◆ **TASK REQUIREMENTS**
Set out each line from the following listing that includes the word "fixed".
---------- RECORDED INFORMATION
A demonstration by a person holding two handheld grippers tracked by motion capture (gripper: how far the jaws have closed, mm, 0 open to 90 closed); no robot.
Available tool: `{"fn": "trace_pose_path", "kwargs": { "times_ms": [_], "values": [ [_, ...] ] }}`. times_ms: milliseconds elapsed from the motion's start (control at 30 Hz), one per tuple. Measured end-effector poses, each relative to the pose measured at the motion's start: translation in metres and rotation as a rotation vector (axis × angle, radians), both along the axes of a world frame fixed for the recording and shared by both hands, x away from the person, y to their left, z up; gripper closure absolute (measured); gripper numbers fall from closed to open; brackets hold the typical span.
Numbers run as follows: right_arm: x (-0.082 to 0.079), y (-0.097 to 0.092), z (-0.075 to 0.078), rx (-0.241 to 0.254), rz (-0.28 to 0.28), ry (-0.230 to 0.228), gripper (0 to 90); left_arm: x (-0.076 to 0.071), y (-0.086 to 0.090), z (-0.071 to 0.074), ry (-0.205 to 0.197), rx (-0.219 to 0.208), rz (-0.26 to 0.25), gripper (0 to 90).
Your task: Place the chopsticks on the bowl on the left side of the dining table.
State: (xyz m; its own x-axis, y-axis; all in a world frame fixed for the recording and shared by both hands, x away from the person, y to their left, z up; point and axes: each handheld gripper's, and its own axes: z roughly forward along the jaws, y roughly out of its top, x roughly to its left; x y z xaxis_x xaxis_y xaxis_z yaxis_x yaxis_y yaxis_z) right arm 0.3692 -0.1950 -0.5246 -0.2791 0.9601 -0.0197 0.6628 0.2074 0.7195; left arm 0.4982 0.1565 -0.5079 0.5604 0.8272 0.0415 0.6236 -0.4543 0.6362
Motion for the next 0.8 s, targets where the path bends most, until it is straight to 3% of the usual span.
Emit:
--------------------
◆ **SOLUTION BELOW**
Available tool: `{"fn": "trace_pose_path", "kwargs": { "times_ms": [_], "values": [ [_, ...] ] }}`. times_ms: milliseconds elapsed from the motion's start (control at 30 Hz), one per tuple. Measured end-effector poses, each relative to the pose measured at the motion's start: translation in metres and rotation as a rotation vector (axis × angle, radians), both along the axes of a world frame fixed for the recording and shared by both hands, x away from the person, y to their left, z up; gripper closure absolute (measured); gripper numbers fall from closed to open; brackets hold the typical span.
State: (xyz m; its own x-axis, y-axis; all in a world frame fixed for the recording and shared by both hands, x away from the person, y to their left, z up; point and axes: each handheld gripper's, and its own axes: z roughly forward along the jaws, y roughly out of its top, x roughly to its left; x y z xaxis_x xaxis_y xaxis_z yaxis_x yaxis_y yaxis_z) right arm 0.3692 -0.1950 -0.5246 -0.2791 0.9601 -0.0197 0.6628 0.2074 0.7195; left arm 0.4982 0.1565 -0.5079 0.5604 0.8272 0.0415 0.6236 -0.4543 0.6362

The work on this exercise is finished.